LGBTQ communities face similar harm. Under the banner of “religious freedom,” businesses have won the right to deny services, and states have passed laws restricting healthcare, education, and even public expression. For transgender youth, bans on gender-affirming care strip away medical options endorsed by every major medical association, leaving families desperate and children vulnerable. These policies are defended as protecting Christian values, but they erode civil rights in ways that disproportionately affect those who do not conform to a narrow, sectarian definition of morality.
The cultural costs are equally corrosive. When Christianity is elevated as the national identity, all others are implicitly marginalized. Secular citizens, Muslims, Jews, Hindus, Buddhists, atheists, all are reminded daily that they are tolerated, not embraced. Public schools stripped of inclusive curricula tell minority children that their histories are unworthy. Legislative prayers that invoke Jesus signal that belonging requires conformity. In this climate, citizenship becomes conditional, and democracy itself weakens. A republic built on pluralism cannot endure when one faith claims sovereignty over the rest.

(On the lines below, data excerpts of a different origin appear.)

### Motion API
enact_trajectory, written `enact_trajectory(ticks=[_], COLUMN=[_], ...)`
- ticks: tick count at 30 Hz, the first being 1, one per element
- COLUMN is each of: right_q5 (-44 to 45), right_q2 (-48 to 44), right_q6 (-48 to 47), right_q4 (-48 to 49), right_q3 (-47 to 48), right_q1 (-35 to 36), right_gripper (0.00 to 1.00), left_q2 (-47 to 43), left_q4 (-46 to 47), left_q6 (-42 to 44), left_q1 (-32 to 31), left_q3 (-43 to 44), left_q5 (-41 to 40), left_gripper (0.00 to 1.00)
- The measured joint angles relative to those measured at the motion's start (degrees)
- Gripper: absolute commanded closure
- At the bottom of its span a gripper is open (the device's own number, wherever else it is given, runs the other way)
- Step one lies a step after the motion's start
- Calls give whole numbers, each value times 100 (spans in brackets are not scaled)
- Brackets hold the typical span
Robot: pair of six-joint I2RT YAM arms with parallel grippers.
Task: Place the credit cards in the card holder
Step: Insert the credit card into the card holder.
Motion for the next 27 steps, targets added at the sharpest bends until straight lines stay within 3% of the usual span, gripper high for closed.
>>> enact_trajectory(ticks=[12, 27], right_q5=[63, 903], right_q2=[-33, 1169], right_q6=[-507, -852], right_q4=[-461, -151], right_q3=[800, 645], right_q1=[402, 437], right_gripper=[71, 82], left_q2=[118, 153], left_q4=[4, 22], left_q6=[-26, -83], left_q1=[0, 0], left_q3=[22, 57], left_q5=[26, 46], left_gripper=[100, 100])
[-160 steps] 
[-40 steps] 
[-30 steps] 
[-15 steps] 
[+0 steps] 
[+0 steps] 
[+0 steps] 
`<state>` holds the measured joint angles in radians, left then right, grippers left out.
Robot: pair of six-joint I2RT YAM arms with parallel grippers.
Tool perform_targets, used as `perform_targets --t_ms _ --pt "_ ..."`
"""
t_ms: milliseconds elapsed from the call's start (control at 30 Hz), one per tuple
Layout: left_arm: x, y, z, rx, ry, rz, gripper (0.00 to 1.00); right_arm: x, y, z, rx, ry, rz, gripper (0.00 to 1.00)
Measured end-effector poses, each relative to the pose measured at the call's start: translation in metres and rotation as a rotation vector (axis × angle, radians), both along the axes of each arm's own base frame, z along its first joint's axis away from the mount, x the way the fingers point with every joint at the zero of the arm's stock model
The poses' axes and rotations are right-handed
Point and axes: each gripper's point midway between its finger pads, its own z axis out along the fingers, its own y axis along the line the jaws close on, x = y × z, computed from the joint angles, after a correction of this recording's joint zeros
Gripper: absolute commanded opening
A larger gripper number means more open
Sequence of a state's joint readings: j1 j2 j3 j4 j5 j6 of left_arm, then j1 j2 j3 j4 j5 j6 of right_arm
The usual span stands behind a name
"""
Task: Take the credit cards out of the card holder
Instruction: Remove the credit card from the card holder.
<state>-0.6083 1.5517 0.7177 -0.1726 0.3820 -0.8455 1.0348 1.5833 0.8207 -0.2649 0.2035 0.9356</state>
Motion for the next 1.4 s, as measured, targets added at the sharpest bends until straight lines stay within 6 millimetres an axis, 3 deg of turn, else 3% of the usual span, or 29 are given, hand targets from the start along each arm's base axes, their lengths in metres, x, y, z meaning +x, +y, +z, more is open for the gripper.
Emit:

A Call to Reassert Secular Freedom
The United States was never meant to be governed by scripture. Thomas Jefferson wrote of a “wall of separation between church and state,” a metaphor that remains one of the clearest expressions of the nation’s founding principles. That wall has been chipped away for decades, sometimes under the guise of heritage, sometimes under the cover of morality, and now with open defiance. To preserve genuine freedom of religion, it must be rebuilt, not as a barrier against faith itself, but as a safeguard for the pluralism that faith requires.
Reasserting secular freedom does not mean silencing believers. On the contrary, it means ensuring that belief remains authentic, uncoerced by law or policy. Christianity, like any religion, thrives when it is chosen, not mandated. When the state legislates doctrine, it corrupts both faith and democracy. That is why defending secular government is not hostility to religion but protection for it, an affirmation that no American should have to worship at the altar of political Christianity to live freely in their own country.
The path forward demands vigilance. Courts must be pressed to honor the Constitution rather than reinterpret it as biblical commentary. Legislatures must be held accountable when they cloak sectarian policies in the language of tradition. Citizens (whether Christian, Jewish, Muslim, atheist, or anything else) must recognize that freedom of conscience is indivisible. To lose it for one is to endanger it for all. Believe in God, in the rock in your backyard, or in nothing at all. But keep that belief out of the law, out of the schools, and out of the policies that govern people who never chose it. Only then can the promise of liberty, real liberty, be more than words on parchment.